- [PROBLEM REQUIREMENTS]: In the entries below, every line with the string "work" is to be reported.
BEGIN DATA SHOWN
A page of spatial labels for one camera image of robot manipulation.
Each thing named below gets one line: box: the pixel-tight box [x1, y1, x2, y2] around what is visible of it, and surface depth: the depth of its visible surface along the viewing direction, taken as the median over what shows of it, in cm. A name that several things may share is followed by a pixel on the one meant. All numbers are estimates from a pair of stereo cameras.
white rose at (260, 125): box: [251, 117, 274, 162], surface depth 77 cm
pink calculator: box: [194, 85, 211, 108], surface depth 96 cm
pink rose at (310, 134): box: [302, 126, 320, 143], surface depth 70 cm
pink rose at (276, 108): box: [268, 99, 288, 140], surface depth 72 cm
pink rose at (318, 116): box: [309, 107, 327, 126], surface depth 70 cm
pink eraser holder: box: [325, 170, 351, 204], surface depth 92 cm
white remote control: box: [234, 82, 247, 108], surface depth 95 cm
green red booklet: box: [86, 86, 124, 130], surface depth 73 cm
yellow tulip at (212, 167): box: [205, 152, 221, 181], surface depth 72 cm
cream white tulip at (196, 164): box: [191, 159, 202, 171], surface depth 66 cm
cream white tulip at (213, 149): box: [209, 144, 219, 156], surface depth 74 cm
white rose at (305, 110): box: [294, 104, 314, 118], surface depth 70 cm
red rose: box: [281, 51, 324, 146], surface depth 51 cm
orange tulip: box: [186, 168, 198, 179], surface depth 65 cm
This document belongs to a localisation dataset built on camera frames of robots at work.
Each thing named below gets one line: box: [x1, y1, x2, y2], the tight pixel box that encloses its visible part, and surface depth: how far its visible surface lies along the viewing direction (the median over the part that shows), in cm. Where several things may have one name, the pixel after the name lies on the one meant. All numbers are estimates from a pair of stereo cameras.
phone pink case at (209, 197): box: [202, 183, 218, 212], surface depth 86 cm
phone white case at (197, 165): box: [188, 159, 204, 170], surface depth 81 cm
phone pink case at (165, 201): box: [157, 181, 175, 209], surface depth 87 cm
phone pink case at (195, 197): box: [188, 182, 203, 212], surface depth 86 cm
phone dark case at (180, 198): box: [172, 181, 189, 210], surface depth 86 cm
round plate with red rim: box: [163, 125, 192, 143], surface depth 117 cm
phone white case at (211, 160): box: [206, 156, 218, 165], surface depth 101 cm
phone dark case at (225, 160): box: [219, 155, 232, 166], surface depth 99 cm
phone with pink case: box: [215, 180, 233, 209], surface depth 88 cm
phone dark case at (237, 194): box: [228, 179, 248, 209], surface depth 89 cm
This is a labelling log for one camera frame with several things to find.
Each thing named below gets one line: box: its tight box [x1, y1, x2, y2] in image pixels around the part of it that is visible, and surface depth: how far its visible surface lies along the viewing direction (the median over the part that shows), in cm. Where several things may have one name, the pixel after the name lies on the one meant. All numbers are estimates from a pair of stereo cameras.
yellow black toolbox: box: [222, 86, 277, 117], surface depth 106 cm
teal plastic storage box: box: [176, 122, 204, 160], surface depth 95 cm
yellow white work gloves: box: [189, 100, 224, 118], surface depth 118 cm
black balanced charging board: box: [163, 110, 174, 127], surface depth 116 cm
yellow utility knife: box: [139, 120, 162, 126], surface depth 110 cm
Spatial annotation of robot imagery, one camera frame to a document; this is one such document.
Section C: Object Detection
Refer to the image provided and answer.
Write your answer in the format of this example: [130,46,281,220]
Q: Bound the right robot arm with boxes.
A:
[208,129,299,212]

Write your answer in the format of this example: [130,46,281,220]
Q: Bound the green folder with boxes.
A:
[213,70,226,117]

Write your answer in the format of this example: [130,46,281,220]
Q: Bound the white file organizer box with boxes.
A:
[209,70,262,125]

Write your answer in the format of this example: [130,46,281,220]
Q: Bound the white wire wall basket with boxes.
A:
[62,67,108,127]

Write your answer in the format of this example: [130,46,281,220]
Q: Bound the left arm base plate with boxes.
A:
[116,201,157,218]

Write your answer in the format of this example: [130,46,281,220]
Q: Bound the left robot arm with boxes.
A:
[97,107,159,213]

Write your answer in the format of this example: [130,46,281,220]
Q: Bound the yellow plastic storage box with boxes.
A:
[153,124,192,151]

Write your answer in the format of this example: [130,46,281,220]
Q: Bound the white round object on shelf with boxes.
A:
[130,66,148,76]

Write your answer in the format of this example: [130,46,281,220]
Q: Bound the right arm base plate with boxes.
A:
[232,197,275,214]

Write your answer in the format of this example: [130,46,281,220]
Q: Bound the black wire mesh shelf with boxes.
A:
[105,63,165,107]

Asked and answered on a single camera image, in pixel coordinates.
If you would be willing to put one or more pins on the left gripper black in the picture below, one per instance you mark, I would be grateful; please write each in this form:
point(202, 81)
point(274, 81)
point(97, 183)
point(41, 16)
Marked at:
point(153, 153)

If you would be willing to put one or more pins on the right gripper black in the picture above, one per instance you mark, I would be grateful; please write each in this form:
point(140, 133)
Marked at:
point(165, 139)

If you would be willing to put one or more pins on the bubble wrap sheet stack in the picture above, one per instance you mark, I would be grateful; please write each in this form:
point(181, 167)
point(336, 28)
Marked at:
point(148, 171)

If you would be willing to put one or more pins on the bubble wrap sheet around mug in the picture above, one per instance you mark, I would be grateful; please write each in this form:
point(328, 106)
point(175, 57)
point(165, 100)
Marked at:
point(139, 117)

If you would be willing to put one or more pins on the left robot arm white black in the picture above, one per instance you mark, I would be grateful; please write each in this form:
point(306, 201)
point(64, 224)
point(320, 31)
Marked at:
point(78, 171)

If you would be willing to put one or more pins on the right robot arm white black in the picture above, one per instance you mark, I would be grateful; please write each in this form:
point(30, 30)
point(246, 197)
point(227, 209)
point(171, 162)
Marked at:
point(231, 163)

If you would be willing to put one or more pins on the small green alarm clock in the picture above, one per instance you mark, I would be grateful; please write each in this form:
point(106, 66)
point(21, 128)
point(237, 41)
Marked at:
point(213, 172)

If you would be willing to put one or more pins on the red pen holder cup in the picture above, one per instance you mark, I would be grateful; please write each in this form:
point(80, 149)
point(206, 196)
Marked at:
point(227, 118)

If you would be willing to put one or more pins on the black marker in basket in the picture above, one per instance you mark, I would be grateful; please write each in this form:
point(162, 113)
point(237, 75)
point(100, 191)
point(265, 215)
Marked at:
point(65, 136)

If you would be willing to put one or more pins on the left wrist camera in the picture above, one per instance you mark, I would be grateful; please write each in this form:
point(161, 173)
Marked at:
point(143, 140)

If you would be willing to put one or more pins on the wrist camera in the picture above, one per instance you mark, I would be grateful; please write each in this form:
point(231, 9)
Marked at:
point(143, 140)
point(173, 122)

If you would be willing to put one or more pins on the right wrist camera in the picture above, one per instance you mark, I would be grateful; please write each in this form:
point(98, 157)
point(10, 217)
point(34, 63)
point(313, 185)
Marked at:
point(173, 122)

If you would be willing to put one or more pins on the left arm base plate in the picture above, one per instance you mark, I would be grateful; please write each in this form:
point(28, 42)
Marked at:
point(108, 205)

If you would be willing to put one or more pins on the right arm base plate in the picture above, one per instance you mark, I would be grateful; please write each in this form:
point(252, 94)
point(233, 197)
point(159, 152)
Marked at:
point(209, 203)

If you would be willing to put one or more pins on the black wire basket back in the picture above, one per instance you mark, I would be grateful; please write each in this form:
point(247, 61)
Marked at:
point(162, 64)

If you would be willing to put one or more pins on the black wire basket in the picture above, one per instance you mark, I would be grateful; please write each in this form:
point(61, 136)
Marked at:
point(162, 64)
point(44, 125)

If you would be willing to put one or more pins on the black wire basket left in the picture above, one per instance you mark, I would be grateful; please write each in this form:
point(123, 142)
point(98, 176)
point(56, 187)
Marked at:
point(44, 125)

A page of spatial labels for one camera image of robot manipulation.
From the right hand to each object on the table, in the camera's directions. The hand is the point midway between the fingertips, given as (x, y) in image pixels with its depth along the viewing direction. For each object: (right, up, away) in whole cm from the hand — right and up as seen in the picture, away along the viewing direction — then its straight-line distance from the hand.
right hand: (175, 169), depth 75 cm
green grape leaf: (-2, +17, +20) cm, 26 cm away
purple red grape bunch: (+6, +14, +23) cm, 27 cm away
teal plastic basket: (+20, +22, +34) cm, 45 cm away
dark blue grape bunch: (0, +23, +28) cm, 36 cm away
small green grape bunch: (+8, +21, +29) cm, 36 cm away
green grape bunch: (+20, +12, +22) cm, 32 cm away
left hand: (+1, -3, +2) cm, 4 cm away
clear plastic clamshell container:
END DATA SHOWN
- [SOLUTION FOR THIS EXERCISE]:
This document belongs to a localisation dataset built on camera frames of robots at work.
yellow white work gloves: box: [189, 100, 224, 118], surface depth 118 cm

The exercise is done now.